Parameter description
Data Source Type
Parameter Level
Read/Write
Applicable Scenario
Configuration
Description
Mysql / tdsql-c Mysql
Node Level
Read
Single Table + Whole Database
scan.newly-added-table.enabled=true
Parameter Description:
By setting this parameter, new tables can be detected after pausing and continuing. The default is false
1. When using this parameter for full incremental synchronization, the new tables will read the existing data first, and then read the incremental data
2. When using this parameter for incremental synchronization, the new tables will only read the incremental data
﻿
﻿
Read
Single Table + Whole Database
scan.incremental.snapshot.chunk.size=20000
Parameter Description:
For tasks with uniform data distribution, this parameter represents the approximate number of entries within a chunk. You can estimate the number of chunks by dividing the total data volume by the chunk size. The number of chunks affects whether the job manager (jobmanager) runs out of memory (OOM). Currently, with 2CU, it can support more than 100,000 chunks. If the data volume is too large, we can increase the chunk size to reduce the number of chunks
Notes:
For large volume data tasks (e.g., total data volume over 100 million, single record larger than 0.1M), it is generally recommended to set this to 20,000
﻿
﻿
Read
Single Table + Whole Database
split-key.even-distribution.factor.upper-bound=10.0d
Parameter Description:
During the MySQL existing data read phase, if the data is relatively sparse and the maximum value of the primary key field is extremely large, you can modify this parameter to use unequal segmentation, reducing the problem of too many chunks due to the extremely large primary key value, and thus preventing the job manager from running out of memory (OOM)
Notes:
The default value is 10.0d, typically no need to modify it
﻿
﻿
Read
Single Table + Whole Database
debezium.query.fetch.size=0
Parameter Description:
Represents the number of records fetched from the database each time. The default is 0, representing the jdbc default fetch size
Notes:
1. For large tasks (e.g., total data volume over 100 million, single record larger than 0.1M), it is recommended to fetch 1024 records if there's only one read instance
2. If the task has multiple read instances, it is recommended to lower this value to reduce memory consumption, suggested value is 512 records
﻿
﻿
Read
Single Table + Whole Database
debezium.max.queue.size=8192
Parameter Description:
The Definition attribute sets the maximum number of events stored in the internal queue. If this limit is reached, Debezium will pause reading new events until the pending events are processed and committed. This attribute helps prevent too many events from piling up in the queue, causing memory exhaustion and performance degradation. The default is 8192
Notes:
1. For large tasks (e.g., total data volume over 100 million, single record larger than 0.1M), if there's only one read instance, it is recommended to fetch 4096 records
2. If the task has multiple read instances, it is recommended to lower this value to reduce memory consumption, suggested value is 1024 records
﻿
Job level
-
-
taskmanager.memory.managed.fraction=0.1
Parameter Description:
Adjust the flink program taskmanager managed memory ratio
﻿
﻿
-
-
table.exec.sink.upsert-materialize=NONE
Parameter Description:
Due to the out-of-order Changelog data caused by shuffle in a distributed system, the data received by the sink may be out of order in the global upsert, so an upsert materialization operator should be added before the upsert sink. This operator receives upstream changelog data and generates an upsert view for downstream. This parameter is used to control the addition of the materialization operator
Notes:
1. By default, this materialization operator will be added when a unique key encounters distributed disorder, but you can choose not to materialize (NONE) or force materialization (FORCE)

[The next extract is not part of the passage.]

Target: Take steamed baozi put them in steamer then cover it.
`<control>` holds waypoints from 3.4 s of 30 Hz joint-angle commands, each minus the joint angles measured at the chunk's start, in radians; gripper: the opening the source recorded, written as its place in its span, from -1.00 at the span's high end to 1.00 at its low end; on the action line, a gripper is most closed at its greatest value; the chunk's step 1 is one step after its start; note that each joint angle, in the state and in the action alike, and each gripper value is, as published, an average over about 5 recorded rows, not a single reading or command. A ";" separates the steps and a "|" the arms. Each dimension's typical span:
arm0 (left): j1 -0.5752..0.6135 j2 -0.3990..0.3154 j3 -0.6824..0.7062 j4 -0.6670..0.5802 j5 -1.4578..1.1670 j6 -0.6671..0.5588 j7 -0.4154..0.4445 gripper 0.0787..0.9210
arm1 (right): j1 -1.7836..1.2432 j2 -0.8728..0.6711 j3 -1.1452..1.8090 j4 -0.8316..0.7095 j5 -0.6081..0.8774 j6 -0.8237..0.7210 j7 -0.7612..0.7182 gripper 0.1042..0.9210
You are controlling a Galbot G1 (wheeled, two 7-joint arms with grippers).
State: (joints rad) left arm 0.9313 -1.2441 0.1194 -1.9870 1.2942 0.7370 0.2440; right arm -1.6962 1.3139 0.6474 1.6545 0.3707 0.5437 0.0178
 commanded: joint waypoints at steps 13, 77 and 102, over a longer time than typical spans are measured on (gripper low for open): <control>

2. Optional values are: NONE, AUTO, FORCE
﻿
﻿
-
-
table.exec.sink.not-null-enforcer=DROP
Parameter Description:
Decides how the task handles null values when a NOT NULL field encounters a null value
Suggested Value and Function:
1. ERROR: Throws a runtime exception when a NOT NULL field encounters a null value.
2. DROP: Discards data directly when a NOT NULL field encounters a null value
dlc
Node Level
Write
Single Table + Whole Database
write.distribution-mode=hash
Parameter Description:
DLC concurrent writing supports parameters none|hash (default)|range:
1. none: If a primary key exists, concurrent writing is based on the primary key; otherwise, single-threaded writing is used
2. hash: If a partition field exists, concurrent writing is based on the partition field; otherwise, writing follows the strategy of parameter 'none'
3. range: Not supported yet, the strategy is the same as 'none'
doris
Node Level
Write
Single Table Only
sink.properties.*=xxx
Parameter Description:
Stream Load Import Parameters. 
For example, 'sink.properties.column_separator' = ', ' 
Detailed configuration reference:Flink Doris Connector
﻿
Node Level
Write
Single Table Only
sink.properties.columns=xxx
Parameter Description:
Configure the Function Mapping Relationship of columns.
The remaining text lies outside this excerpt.